Idle No More Challenges Canadians’ Commitment to Truth & Reconciliation

Photo: www.trcm.ca
Photo: www.trcm.ca

As I write this, Chief Theresa Spence of Attawapiskat Cree First Nation has been fasting for 28 days as she awaits a meeting with Canadian Prime Minister Stephen Harper.  Last week, without acknowledging Chief Spence or the growing Idle No More movement, Mr Harper agreed to a meeting with Canadian First Nations leaders on January 11.
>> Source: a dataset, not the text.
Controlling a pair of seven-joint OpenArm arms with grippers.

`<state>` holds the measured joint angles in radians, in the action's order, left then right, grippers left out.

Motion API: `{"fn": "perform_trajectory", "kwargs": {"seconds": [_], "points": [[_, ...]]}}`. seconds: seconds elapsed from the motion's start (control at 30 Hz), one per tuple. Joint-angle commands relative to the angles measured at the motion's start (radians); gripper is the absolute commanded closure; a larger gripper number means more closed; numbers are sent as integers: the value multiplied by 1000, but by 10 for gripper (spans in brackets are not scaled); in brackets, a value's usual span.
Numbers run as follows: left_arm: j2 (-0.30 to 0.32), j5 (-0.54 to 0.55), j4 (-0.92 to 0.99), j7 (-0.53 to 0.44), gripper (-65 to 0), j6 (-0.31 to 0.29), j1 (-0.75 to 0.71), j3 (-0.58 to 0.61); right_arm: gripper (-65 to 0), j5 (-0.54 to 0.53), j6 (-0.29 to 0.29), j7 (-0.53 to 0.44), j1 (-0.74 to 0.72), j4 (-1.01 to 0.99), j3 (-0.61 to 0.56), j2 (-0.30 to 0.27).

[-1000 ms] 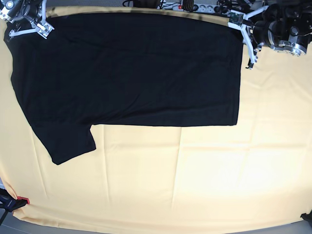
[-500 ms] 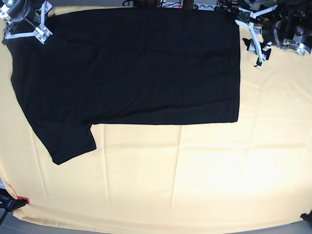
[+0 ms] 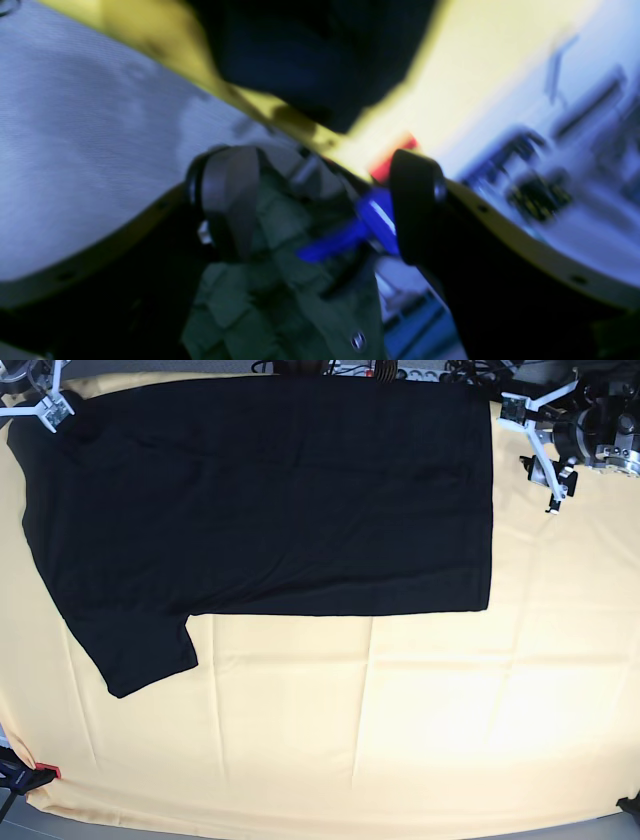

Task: Fold the T-shirt properly
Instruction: 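Lay the shirt flat and release both grippers, then move both grippers to the shirt's side edge and grasp it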

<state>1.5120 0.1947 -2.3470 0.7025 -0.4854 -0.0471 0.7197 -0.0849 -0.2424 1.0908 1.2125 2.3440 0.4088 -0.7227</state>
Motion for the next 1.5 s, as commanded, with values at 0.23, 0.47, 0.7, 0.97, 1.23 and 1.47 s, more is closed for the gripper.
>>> {"fn": "perform_trajectory", "kwargs": {"seconds": [0.23,0.47,0.7,0.97,1.23,1.47], "points": [[13,-174,-9,3,-366,410,11,-8,-432,7,109,-272,-13,12,142,-12],[-134,-234,74,16,-366,675,121,-8,-432,-126,111,-288,-274,12,141,-11],[-453,-246,420,40,-355,827,134,-190,-432,-155,72,-294,-438,-98,141,-11],[-818,392,672,96,-355,439,108,-793,-432,-155,66,-285,-445,-147,141,-9],[-917,709,897,215,-355,196,109,-910,-432,-155,66,-294,-446,-147,141,-10],[-985,793,966,229,-355,109,111,-910,-432,-155,67,-296,-446,-147,141,-10]]}}
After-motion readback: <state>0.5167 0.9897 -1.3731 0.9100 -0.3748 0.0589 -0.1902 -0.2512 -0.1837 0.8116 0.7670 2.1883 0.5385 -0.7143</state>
Idle No More has been called Canada’s civil rights movement;  it’s true that many anti-INM on-line comments point  to a racism bubbling away underneath the surface of our nation, so famous for its politeness. Even some Canadians who support First Nations right to self-determination are in the dark about the specific demands and grievances of First Nations that have led to the INM movement and Chief Spence’s hunger strike. Recently, I was approached by the head of security in a mall as I sat at a table preparing my sign for an Idle No More rally. Indicating my sign, which read: “We Are All Treaty People”, he said “I don’t understand that”. He was not being confrontational but seemed sincerely perplexed. Once I realized he wasn’t threatening to throw me and my sign out of the mall, I did my best to explain that the reason he and I, both descendants of European settlers, were able to call this land home was because of the treaties that were signed by the Crown with the indigenous peoples who have called this land home since time before memory. You can’t have a treaty with only one signatory; there’s always two. First Nations people have a “treaty card” which allows them to access some of the treaty rights promised to them. We settlers have the right to call Canada home; our Canadian passport is our “treaty card”.
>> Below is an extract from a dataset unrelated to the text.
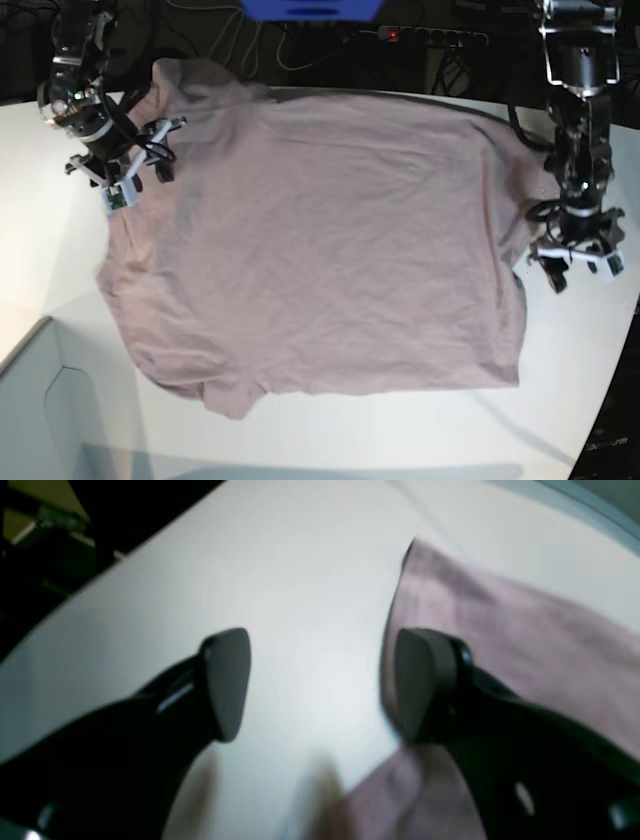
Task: Layout the t-shirt on the table in an organized manner, then fold the t-shirt properly
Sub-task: 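Grasp the shirt shoulder corners with both grippers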
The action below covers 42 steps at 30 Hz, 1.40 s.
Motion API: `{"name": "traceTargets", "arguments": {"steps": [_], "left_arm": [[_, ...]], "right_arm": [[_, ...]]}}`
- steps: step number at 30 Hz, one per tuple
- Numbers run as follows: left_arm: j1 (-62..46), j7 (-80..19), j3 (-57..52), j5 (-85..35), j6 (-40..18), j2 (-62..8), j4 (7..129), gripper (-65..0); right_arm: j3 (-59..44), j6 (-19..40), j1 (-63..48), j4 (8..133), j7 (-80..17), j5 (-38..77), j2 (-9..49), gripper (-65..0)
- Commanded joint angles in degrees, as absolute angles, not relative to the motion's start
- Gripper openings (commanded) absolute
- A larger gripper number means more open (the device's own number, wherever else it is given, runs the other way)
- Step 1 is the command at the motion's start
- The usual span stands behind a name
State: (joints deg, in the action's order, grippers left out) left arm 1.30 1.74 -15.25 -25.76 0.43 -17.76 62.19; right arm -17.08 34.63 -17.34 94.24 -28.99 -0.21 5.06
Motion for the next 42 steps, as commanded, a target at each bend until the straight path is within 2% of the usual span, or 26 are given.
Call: {"name": "traceTargets", "arguments": {"steps": [1,5,14,24,26,30,32,38,42], "left_arm": [[0.0,3.6,-16.7,-25.8,-0.1,-18.0,65.0,-21.4],[-8.2,3.6,-21.0,-25.8,-0.2,-15.4,68.6,-21.4],[-19.3,3.6,-21.9,-25.8,-0.3,-13.1,69.3,-21.4],[-19.2,3.6,-21.5,-25.8,-0.3,-12.4,65.4,-21.7],[-18.3,3.6,-21.4,-25.8,-0.3,-12.3,64.9,-25.0],[-18.2,3.6,-21.8,-25.8,-0.3,-10.9,64.9,-42.4],[-18.6,3.6,-21.8,-25.8,-0.3,-10.8,65.0,-47.2],[-19.0,3.6,-21.4,-25.8,-0.3,-10.7,64.7,-49.2],[-19.6,3.6,-21.8,-25.8,-0.3,-10.7,64.7,-50.9]], "right_arm": [[-17.3,34.9,-17.5,96.4,-27.6,0.4,5.6,-33.1],[-17.1,34.9,-19.6,98.9,-27.6,0.4,5.5,-32.4],[-17.2,34.9,-24.2,101.4,-27.6,0.4,5.5,-32.4],[-17.3,34.9,-25.5,97.3,-27.5,0.4,5.7,-32.4],[-17.3,34.9,-23.3,94.7,-27.5,0.4,5.8,-32.4],[-18.9,34.9,-18.0,87.0,-27.4,0.3,7.2,-32.4],[-20.1,34.8,-14.8,82.6,-27.4,0.3,8.0,-32.4],[-20.6,34.8,-6.2,70.2,-27.3,0.3,13.0,-32.6],[-20.4,34.7,0.0,63.9,-27.3,0.3,14.3,-32.6]]}}
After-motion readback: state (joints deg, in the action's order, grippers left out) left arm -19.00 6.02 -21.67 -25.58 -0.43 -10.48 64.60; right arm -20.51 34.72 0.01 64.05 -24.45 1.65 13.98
Idle No More rally at The Forks, Winnipeg, Dec 21, 2012
Winnipeg, Dec 21, 2012

I wasn’t taught this history in school. The Canadian history I was taught didn’t articulate the concepts of  Terra Nullius and the Doctrine of Discovery, but they nonetheless undergirded the stories my classmates and I were told. Terra Nullius (latin for “empty land”) is the idea that no peoples before the Europeans had a sovereign clam to Turtle Island/North America and the Doctrine of Discovery views indigenous North Americans as inferior to Europeans, thus justifying the taking away of their territory. Both of these concepts have been used to claim indigenous peoples’ lands for centuries. Not surprisingly, First Nations people reject both of these concepts.  Defenders of the Land articulate their rejection of these concepts in this demand that:

Canada repudiate the concepts of Terra Nullius and the Doctrine of Discovery, which have been used to unjustifiably claim Indigenous Peoples lands, as factually, legally and morally wrong; and declare that such concepts must no longer form part of law-making or policy development by Canada nor be the basis of arguments presented to the court.

It’s time to tell ourselves a different story of the history of North America. Here’s one:

Centuries ago Europeans – endowed with a colonial/exploiter world view that allowed them to view brown-skinned non-European people as inferior in both intellect and humanness – showed up as uninvited guests on the shores of Turtle Island. More often than not, their indigenous hosts were gracious and shared their knowledge of food, medicine, and terrain to help the bumbling, poorly-equipped settlers survive. In the hundreds of years since that first meeting, settlers have repaid their hosts’ hospitality by taking over the “whole house” and shoving them into the basement while stealing their children. We settlers have enjoyed ourselves and enriched ourselves immensely while we’ve exploited the heck out of the place. We’ve eaten most of the food in the fridge, burned up the firewood, fouled the water and air, and thrown toxic garbage everywhere. Occasionally we discover there’s something in the basement we want so we head down the stairs, shove the original owners of the house further into one of the corners and grab what we want. Woe to any of the original owners who make a fuss about this state of affairs. If they have a hard enough time adjusting  to the new reality, they’re shoved into a closet in the house called a prison.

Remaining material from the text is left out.